Or... How Overplanning Can Jeopardise Your Progress

by Tom "Bald Dog" Varjan, Organisational Provocateur

Planning is the process of determining both what to achieve (strategy formulation), how to achieve it (formulation of tactics) and an action plan to actually do it. Most firms have strategic planning retreats for their senior partners at exclusive locations at amazing prices, but more often than not the tactical part and implementation go down the drain.

After the strategy programme they all go back to their offices, get busy and the plan lands in the filing cabinet... again. Or partners come back from their retreats and just instruct their associates what to do, "We have decided..., so we want you to go and get it for us. We have great plans, and we want you do it for us."

Here are some typical planning potholes many professional service businesses fall into

1. Blinded by success - More correctly, blinded by the illusion of success.

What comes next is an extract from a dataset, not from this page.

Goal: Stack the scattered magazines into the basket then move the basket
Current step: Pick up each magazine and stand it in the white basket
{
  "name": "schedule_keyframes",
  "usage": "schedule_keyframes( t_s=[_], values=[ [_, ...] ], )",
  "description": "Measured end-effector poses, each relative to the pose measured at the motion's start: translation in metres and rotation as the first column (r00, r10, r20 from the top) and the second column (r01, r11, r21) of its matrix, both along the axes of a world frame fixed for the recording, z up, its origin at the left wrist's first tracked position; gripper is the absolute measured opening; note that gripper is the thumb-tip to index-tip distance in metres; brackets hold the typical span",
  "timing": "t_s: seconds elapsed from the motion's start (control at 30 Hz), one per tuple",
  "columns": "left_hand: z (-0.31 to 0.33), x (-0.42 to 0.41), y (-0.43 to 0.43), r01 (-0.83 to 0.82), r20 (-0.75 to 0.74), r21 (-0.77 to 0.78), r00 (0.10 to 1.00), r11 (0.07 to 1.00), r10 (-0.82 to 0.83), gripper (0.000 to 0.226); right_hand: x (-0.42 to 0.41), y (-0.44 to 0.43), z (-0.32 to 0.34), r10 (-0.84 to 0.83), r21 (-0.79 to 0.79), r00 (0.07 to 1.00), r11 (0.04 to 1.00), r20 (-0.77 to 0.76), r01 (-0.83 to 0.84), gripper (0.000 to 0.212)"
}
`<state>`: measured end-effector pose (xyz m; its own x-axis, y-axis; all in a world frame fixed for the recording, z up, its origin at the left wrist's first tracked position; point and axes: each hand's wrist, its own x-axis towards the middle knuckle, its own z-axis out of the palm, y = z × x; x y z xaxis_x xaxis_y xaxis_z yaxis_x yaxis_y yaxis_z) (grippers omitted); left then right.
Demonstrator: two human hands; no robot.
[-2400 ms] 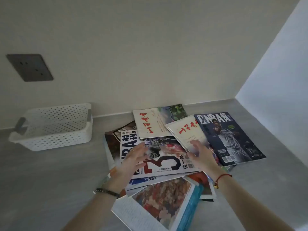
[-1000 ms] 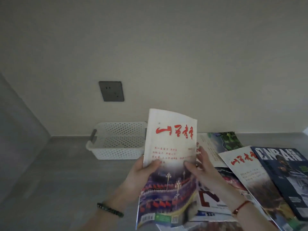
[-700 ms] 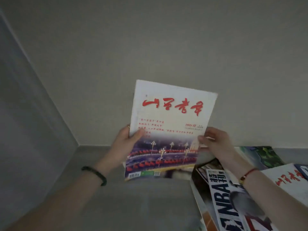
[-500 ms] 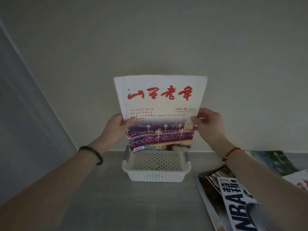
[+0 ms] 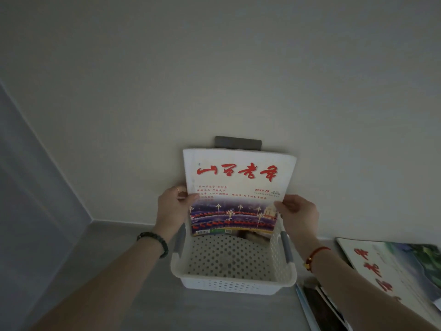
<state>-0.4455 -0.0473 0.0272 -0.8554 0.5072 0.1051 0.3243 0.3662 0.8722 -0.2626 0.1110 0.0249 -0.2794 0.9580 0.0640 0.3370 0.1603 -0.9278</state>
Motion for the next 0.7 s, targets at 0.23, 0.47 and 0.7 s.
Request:
schedule_keyframes(
  t_s=[0.23, 0.47, 0.7],
  values=[
    [-0.004, -0.005, 0.009, -0.08, 0.049, 0.052, 0.996, 0.995, 0.078, 0.016, -0.007, 0.01, -0.008, -0.036, -0.081, 0.999, 0.996, -0.031, 0.034, 0.019],
    [-0.004, 0.004, -0.006, -0.12, 0.102, 0.097, 0.989, 0.988, 0.11, 0.025, 0.013, 0.007, 0.0, 0.043, -0.122, 0.999, 0.992, -0.015, -0.045, 0.026],
    [0.006, 0.035, -0.04, -0.153, 0.174, 0.1, 0.976, 0.983, 0.134, 0.032, 0.108, 0.002, 0.015, 0.105, -0.102, 0.994, 0.989, -0.041, -0.109, 0.015]
  ],
)
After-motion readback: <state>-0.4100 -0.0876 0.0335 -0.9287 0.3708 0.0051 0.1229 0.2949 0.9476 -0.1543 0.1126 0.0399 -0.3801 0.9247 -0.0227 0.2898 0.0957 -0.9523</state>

Believing that the firm is doing good enough, so there is no need for improvement. The message is: "We are not worse than the rest, so why bother to take the risk of trying something new."

2. The bigger the better - Translating growth into more sales. "It's about billable hours, you idiot."

3. Bells and whistles - Trying to compensate for the lack of vision and clear objectives by hiring a few more young MBAs, installing new voice mail systems and re-designing the compensation structure. If passion, enthusiasm and the appetite to learn something new are missing, the rest is just a highway to mediocrity hell.

4. Lack of focus - Trying to do too many things for a far too broad audience. The message is: "We're not really good at anything, so we can poke our noses into everything."

5. Lack of a plan - "Tomorrow we will get organised and develop a plan, but today we are too busy making money." Or even worse: "Today let's help our clients to plan better."

6. Being stuck in their own mud - Being comfortable doing things in a specific way and refusing to change. "Let's not challenge the status quo. Let's play it safe. Let's not risk my pension plan."

7. Ignoring the firm's culture - Dismissing the fact that people want to belong to an existing culture - with certain values, mission, vision and goals - in which they enjoy working and can thrive for excellence.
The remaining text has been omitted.